Au Lignon, dans les souffles de la cité
Il était presque dix heures trente, et tandis que je m’avançais depuis mon appartement vers la place du Lignon, le vent s’engouffrait dans les passages, me frôlait comme une mémoire éveillée. Ici, dans ce quartier, le vent devient personnage. Il change de visage selon les saisons: bise glaciale en hiver, courant vif à l’automne, brise douce au printemps. C’est le souffle du Lignon, brut et tendre, qui soulève souvenirs, voix et fragments de vies. Le 17 mai, je suis venue en écouter le murmure, lors d’une balade urbaine à laquelle j’ai eu le plaisir de contribuer en tant qu’habitante du quartier. Une exploration à l’écoute du lieu, inscrite dans le cadre d’Explore demain, un festival citoyen organisé par le Département cantonal du territoire (DT) depuis 2019, qui invite à rêver, échanger et imaginer ensemble un futur commun.
Dans cet esprit, une phrase m’est revenue en tête au fil de la marche. Le poète Paul Valéry écrivait dans Le Cimetière marin: «Le vent se lève… il faut tenter de vivre.» Un vers simple, mais dense de possibles. On peut l’interpréter comme une invitation à ne pas céder lorsque les repères vacillent, à chercher un sens même quand tout semble incertain. En pensant au Lignon, ces mots prennent une résonance particulière. Comme beaucoup de grands ensembles, il a connu ses tempêtes, des moments où le vent se lève. Mais ici, les habitant·es ont aussi su tenter de vivre, redonner souffle au quotidien, recréer du lien malgré les fractures.
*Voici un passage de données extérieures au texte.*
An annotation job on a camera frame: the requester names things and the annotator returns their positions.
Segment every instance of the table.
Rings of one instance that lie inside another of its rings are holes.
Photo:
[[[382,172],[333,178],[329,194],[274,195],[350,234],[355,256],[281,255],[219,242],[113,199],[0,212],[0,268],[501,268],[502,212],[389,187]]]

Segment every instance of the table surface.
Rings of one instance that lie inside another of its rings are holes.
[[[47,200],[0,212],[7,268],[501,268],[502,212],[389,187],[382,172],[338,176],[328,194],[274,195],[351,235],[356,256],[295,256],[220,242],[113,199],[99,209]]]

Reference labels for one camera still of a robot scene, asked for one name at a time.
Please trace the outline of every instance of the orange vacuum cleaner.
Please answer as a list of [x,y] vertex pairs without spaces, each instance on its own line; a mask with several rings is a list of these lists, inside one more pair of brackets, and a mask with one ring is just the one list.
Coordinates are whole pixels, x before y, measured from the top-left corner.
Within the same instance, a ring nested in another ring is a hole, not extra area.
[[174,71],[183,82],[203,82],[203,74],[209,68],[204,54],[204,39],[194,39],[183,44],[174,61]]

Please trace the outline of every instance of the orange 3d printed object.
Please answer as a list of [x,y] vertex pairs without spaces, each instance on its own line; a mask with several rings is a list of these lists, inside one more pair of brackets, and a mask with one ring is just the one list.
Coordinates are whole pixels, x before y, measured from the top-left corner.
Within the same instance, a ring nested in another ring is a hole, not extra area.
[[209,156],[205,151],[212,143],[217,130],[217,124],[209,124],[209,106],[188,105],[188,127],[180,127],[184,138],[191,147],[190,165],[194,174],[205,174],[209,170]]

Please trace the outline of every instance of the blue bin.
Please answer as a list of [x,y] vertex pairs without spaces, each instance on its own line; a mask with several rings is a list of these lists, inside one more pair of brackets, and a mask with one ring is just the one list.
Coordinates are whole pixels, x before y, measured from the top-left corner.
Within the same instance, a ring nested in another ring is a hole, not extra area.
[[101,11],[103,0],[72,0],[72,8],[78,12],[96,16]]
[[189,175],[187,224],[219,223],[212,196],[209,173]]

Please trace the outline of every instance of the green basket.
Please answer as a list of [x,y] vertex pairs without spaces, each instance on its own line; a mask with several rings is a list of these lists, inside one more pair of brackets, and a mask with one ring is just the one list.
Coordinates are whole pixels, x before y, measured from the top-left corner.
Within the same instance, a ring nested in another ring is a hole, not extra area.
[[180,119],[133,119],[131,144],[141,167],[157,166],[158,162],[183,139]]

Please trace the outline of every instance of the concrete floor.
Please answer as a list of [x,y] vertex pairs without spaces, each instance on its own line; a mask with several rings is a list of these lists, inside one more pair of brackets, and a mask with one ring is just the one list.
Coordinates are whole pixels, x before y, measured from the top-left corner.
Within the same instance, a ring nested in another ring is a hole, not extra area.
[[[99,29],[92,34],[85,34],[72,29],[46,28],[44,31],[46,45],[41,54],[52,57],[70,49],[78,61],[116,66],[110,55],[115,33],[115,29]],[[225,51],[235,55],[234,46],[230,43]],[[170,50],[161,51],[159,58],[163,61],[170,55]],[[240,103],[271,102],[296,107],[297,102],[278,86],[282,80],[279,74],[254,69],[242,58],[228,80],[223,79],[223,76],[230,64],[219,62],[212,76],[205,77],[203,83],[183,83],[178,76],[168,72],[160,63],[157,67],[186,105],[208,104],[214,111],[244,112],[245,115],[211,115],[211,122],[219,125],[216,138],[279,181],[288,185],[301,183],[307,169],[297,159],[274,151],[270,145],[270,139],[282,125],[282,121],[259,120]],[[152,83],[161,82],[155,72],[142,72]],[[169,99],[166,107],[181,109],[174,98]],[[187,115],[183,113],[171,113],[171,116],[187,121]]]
Cette relation entre fragilité et vitalité était justement au cœur de la balade: retracer les trajectoires de celles et ceux qui ont traversé ce lieu, en explorer les expériences, les attachements, mais aussi les ambivalences. Car le Lignon n’est pas seulement une architecture emblématique. C’est un espace vécu, habité, interprété au quotidien. Un lieu où se mêlent souvenirs d’arrivées, gestes d’appropriation, tensions et solidarités silencieuses. Marcher ici, c’est prêter attention à ces histoires souvent invisibles, à la manière dont les corps investissent les recoins du quotidien, dont les usages transforment les intentions initiales du bâti, dont les murs eux-mêmes gardent la trace des passages. Habiter les lieux: entre souvenirs, ruptures et visages familiers du quotidien.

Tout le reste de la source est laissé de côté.